The monkeys receive Christmas presents: parcels full of nuts to rip open, which are part of the seasonal changes keepers make to their habitat to keep them stimulated. "They're very clever, very intelligent," Kiss says. "They love new things."

And they'll play games, too. "I love to do training with them on Christmas Day," she says. "I talk to them, we communicate with each other. They tell me what they want to do, what they don't want to do."

Training the monkeys involves teaching them to respond to noises or other prompts so that keepers can summon them together to count them in the morning, or safely move them to the scales to be weighed.

In the winter, zookeepers typically work from 8am to 4pm, so in the evening those who are working on Christmas Day often spend time together. "There's a keepers' lodge," Kiss says. "Some keepers live on site, so once we finish, those people who can't go home are invited to the lodge and we'll have dinner together, Christmas cake, and some bubbly.

"There are people who live in Ireland, Spain. Some people simply can't get home because of public transport. They're invited to the lodge and they can stay there. Or [colleagues] who would be on their own – everyone's welcome. It's really nice, supporting each other."

"Last year I spent it with my family," Kiss says. "This year with the animals."
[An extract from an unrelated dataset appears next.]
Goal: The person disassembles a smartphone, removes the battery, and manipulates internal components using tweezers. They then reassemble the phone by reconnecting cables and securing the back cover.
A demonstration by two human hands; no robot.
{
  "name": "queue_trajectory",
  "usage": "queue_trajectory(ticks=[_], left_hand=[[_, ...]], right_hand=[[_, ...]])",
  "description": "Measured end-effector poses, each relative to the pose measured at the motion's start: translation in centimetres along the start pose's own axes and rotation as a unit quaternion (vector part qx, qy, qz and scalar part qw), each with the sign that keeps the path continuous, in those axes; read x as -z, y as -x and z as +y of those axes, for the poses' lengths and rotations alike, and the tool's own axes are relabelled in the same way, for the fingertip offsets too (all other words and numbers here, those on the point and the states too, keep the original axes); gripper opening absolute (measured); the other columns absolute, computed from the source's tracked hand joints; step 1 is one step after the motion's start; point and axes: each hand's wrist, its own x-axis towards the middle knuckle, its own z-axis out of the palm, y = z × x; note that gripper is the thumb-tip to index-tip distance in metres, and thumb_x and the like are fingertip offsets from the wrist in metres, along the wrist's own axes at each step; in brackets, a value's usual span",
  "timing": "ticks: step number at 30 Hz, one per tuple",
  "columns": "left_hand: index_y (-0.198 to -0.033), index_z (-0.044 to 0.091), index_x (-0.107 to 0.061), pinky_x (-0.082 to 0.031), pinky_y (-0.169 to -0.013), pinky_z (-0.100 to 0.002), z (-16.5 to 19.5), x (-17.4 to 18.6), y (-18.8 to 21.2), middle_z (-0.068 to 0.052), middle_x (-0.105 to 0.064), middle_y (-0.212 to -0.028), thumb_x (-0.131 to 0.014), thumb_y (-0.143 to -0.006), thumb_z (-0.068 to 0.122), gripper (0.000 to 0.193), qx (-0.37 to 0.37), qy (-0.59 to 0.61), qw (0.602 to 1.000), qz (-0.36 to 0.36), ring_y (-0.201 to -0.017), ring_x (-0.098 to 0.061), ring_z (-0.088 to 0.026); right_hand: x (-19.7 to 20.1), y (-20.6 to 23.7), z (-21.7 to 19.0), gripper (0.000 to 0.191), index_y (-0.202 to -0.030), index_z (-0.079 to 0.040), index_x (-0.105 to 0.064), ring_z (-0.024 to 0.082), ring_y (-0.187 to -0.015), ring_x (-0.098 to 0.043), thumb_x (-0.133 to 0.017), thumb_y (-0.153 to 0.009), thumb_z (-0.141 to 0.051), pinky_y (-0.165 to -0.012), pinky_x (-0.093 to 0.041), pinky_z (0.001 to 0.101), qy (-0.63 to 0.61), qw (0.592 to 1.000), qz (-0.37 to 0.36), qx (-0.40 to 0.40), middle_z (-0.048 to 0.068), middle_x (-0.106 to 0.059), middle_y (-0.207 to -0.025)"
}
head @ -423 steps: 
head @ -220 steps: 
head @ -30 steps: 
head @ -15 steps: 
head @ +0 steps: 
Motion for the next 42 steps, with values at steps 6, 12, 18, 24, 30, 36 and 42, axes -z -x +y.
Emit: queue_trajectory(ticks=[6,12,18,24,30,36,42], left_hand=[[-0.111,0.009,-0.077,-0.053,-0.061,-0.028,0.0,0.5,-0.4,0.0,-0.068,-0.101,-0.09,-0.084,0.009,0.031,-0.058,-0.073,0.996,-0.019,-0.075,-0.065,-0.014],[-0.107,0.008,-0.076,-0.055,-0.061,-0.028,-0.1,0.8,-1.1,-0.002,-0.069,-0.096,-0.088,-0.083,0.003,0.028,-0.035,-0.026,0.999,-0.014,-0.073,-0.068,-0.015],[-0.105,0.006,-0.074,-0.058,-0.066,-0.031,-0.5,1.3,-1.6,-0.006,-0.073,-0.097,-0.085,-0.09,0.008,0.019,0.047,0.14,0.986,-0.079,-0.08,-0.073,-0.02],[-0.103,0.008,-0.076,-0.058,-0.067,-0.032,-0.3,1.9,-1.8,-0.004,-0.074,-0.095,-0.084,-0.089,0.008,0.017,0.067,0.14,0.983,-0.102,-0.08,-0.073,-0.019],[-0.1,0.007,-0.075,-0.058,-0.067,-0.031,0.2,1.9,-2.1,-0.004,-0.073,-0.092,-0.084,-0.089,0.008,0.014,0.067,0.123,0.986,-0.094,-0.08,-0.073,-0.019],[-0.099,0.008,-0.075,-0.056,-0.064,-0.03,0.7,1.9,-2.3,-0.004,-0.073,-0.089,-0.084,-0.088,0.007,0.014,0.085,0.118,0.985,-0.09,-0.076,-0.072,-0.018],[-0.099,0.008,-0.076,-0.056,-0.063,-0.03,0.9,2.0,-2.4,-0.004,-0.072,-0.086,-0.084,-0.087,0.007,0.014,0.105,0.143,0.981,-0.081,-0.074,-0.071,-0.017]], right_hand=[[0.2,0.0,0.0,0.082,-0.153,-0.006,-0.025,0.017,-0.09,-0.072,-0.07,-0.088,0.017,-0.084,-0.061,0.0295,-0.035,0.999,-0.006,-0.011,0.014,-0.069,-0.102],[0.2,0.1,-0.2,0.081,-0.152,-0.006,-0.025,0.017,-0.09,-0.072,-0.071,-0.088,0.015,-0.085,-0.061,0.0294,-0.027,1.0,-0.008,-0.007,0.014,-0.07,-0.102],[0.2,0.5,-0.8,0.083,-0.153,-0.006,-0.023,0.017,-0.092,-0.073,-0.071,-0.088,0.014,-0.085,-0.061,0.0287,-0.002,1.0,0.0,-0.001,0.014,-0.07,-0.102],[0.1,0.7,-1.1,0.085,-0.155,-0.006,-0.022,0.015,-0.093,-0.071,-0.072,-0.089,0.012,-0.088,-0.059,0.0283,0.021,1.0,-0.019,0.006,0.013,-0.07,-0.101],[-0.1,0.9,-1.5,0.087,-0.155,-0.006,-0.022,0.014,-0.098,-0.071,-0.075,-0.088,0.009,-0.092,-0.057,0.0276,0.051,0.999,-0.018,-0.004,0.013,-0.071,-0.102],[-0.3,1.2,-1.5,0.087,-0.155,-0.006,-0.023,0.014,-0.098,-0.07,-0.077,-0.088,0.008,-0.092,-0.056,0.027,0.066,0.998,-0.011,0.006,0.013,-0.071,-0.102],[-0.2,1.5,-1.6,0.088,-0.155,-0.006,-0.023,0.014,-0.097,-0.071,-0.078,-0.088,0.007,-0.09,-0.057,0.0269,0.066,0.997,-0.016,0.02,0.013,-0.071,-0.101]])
Andrea Brezonakova, first officer at Norwegian

"I'm on standby on the 24th," Andrea Brezonakova says. "For me, that's Christmas Day, actually. I'm from Slovakia and it's the most important day for me."

She does not know whether or not she will have to fly: It will depend on what happens on the day. "Even if you're on standby you need to be on the phone," she explains. "I will have my phone with me all the time, and be within 90 minutes so that I can get to work on time if something happens.

"It could depend on something like a diversion, the weather conditions, there are other crews we may have to cover."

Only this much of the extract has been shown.